§ Work instruction:
Set down, please, exactly the lines below that run from the line with "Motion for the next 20" to the line with "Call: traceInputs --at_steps", both lines included.

↓

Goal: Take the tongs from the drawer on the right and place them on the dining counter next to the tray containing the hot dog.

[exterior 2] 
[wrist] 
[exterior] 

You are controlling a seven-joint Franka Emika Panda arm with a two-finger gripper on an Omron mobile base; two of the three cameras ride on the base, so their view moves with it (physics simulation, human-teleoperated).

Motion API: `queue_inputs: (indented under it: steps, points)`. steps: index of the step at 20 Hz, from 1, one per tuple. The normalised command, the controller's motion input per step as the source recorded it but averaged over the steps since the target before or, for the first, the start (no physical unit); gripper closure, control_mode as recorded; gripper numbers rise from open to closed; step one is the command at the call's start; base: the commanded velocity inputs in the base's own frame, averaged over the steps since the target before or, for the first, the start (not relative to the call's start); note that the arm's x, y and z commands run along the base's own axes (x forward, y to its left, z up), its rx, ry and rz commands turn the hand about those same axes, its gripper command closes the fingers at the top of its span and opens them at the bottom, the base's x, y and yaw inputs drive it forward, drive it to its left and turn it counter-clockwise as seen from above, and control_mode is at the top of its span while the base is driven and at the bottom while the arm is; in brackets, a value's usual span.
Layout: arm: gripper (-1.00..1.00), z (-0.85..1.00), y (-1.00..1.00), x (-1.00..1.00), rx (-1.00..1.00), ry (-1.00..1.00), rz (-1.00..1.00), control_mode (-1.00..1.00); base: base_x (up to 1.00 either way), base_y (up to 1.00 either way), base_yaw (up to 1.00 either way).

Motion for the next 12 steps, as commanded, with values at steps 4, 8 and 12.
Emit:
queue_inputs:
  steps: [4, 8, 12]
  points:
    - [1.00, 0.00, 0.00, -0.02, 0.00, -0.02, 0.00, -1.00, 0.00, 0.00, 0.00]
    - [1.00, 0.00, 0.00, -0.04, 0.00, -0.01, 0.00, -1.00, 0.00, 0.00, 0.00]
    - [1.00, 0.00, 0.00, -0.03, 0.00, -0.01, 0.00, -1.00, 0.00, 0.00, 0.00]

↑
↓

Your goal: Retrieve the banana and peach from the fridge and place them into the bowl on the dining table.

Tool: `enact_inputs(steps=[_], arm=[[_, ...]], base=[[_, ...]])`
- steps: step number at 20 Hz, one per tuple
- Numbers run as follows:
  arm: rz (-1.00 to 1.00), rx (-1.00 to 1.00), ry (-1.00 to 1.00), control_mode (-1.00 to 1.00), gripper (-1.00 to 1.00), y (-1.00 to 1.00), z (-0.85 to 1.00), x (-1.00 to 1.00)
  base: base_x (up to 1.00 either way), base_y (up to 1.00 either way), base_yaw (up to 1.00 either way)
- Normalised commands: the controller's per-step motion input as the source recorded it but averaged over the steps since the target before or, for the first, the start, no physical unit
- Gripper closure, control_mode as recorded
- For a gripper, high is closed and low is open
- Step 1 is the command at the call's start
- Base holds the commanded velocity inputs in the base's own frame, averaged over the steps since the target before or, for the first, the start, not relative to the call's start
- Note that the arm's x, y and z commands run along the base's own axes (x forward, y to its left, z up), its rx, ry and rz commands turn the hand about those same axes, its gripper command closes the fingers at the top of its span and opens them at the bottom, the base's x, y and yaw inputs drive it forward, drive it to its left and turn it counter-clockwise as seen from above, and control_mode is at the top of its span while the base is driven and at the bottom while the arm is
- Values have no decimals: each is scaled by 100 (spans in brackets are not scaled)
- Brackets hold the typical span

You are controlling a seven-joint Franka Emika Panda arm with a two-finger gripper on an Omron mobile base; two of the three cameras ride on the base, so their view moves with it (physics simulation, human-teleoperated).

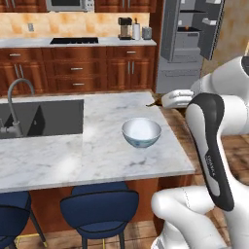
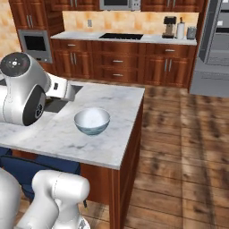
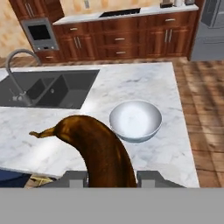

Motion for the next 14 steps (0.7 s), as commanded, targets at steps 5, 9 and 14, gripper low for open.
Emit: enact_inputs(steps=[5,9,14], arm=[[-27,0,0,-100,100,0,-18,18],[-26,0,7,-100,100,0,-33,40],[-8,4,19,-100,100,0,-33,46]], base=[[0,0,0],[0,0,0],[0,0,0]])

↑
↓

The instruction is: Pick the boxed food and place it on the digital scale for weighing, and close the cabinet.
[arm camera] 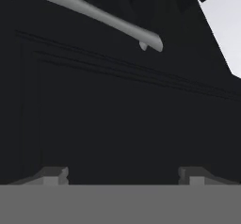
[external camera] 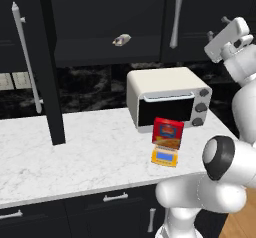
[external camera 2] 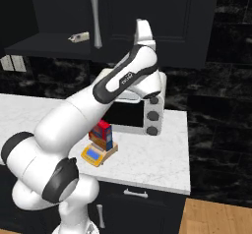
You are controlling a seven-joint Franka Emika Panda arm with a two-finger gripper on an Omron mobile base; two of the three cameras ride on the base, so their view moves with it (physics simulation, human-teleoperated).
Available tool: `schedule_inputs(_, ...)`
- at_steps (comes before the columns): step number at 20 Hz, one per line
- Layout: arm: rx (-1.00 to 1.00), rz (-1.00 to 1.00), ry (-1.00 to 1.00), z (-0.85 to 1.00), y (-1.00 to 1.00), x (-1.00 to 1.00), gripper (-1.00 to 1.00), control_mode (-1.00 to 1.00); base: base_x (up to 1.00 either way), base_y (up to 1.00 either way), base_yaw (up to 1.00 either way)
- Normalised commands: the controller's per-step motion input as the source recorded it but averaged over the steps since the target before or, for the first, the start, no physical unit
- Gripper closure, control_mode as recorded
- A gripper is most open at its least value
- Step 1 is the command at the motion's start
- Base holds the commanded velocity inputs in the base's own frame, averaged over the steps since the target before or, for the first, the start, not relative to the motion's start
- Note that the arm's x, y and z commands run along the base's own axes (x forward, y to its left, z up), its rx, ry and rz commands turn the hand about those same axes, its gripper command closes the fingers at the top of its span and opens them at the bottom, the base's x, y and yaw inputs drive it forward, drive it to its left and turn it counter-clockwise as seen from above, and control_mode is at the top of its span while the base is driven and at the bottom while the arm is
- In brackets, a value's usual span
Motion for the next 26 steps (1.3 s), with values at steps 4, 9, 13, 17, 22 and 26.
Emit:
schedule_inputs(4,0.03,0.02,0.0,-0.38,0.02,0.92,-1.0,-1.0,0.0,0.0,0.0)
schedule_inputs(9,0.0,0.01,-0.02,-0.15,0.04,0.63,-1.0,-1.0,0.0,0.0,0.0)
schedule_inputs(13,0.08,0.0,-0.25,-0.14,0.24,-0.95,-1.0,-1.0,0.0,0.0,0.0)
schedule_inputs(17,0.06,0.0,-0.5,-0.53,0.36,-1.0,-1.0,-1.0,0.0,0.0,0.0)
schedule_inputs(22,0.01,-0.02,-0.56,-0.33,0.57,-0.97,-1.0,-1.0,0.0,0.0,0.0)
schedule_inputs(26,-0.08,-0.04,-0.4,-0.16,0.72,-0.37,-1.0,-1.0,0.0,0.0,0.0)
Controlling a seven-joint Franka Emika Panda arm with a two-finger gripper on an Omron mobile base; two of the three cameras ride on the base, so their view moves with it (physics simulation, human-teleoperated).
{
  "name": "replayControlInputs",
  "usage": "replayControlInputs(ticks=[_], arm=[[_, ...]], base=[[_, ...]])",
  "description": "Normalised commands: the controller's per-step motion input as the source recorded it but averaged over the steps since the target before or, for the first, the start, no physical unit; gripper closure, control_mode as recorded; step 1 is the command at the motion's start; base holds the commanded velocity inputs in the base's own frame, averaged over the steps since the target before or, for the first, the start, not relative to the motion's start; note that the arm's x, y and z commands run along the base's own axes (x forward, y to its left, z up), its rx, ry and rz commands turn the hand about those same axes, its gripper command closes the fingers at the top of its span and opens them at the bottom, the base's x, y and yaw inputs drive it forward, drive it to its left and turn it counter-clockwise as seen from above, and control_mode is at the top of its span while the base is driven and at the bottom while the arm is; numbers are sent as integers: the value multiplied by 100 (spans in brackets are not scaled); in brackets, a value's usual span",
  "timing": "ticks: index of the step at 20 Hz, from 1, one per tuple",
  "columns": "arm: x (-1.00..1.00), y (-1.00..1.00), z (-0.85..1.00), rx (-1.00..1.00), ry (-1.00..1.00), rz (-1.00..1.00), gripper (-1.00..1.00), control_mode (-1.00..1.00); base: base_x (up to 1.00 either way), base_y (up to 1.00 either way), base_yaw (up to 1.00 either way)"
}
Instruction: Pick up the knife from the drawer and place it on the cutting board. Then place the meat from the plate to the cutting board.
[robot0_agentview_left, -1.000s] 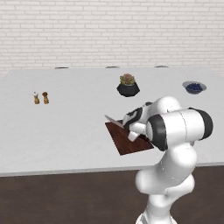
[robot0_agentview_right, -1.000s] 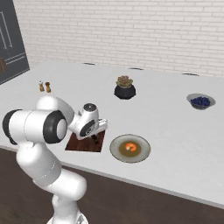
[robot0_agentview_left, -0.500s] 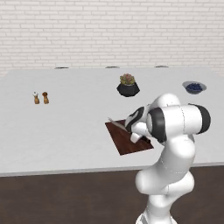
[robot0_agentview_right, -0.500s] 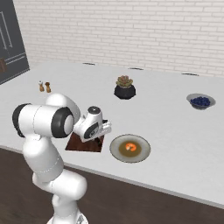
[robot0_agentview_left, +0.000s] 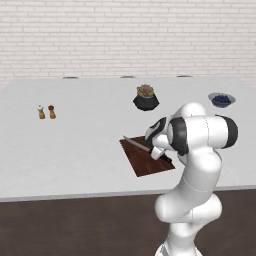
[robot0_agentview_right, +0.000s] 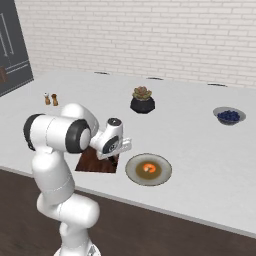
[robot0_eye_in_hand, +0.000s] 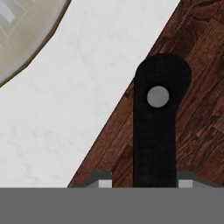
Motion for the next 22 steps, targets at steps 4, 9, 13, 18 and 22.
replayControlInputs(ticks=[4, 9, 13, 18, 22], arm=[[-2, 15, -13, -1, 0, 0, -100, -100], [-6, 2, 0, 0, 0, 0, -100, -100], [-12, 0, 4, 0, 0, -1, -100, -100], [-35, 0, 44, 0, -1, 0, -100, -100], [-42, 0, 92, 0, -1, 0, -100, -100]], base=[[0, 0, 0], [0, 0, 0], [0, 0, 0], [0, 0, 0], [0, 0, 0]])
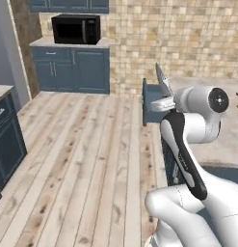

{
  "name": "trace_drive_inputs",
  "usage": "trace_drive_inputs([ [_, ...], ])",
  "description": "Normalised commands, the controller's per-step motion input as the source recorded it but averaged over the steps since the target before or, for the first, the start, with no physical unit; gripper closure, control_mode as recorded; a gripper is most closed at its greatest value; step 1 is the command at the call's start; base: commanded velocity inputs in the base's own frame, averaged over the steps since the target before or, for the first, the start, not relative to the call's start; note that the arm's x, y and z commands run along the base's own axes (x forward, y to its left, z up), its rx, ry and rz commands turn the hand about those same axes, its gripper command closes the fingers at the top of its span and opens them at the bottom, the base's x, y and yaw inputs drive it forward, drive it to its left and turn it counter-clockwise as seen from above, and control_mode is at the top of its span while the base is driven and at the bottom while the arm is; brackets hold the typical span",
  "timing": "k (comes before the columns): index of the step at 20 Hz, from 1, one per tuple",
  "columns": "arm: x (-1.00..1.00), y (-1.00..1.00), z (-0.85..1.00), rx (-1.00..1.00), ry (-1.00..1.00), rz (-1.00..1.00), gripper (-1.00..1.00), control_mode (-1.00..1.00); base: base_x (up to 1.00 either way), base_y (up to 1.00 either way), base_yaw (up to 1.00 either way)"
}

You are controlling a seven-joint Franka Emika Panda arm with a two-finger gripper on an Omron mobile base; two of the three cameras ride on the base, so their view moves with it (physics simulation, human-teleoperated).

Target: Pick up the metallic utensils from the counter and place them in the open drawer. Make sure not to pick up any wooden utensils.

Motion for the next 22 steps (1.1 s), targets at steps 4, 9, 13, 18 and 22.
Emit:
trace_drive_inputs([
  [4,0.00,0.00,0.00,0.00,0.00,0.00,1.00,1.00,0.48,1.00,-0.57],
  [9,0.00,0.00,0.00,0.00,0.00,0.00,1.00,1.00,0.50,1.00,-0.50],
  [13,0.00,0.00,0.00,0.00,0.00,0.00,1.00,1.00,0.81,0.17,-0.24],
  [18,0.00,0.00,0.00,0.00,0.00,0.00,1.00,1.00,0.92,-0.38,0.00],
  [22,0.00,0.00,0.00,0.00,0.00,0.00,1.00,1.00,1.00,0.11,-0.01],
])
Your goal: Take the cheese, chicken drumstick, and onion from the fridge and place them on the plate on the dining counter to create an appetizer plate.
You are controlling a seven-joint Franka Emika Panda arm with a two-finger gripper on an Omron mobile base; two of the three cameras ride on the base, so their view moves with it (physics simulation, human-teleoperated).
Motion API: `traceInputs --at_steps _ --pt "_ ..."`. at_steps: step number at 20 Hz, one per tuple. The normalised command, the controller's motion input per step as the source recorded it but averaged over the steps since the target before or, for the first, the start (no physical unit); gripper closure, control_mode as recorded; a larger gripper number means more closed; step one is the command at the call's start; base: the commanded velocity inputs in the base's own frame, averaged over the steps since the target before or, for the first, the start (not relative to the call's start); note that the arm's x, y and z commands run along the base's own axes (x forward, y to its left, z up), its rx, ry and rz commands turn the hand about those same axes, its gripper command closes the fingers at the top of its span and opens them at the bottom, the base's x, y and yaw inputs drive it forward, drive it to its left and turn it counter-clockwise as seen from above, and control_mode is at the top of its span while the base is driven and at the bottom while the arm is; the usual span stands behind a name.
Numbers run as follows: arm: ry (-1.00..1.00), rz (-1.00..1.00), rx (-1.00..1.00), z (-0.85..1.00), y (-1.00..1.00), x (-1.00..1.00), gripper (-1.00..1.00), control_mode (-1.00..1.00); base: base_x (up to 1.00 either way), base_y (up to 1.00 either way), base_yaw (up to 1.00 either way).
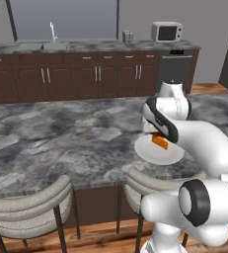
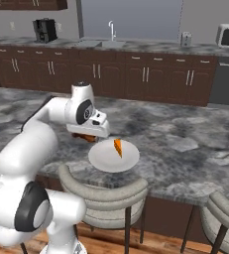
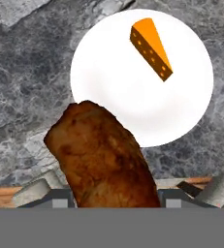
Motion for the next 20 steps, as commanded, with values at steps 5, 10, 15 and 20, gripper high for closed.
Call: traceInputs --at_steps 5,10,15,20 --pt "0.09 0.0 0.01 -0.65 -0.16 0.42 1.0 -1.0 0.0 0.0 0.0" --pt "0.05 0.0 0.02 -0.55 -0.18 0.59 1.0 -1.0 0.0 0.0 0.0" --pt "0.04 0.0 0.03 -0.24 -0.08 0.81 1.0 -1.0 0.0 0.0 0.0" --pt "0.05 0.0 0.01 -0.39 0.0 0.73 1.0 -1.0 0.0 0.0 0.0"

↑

§ Problem solution:
Motion for the next 20 steps, as commanded, with values at steps 5, 10, 15 and 20, gripper high for closed.
Call: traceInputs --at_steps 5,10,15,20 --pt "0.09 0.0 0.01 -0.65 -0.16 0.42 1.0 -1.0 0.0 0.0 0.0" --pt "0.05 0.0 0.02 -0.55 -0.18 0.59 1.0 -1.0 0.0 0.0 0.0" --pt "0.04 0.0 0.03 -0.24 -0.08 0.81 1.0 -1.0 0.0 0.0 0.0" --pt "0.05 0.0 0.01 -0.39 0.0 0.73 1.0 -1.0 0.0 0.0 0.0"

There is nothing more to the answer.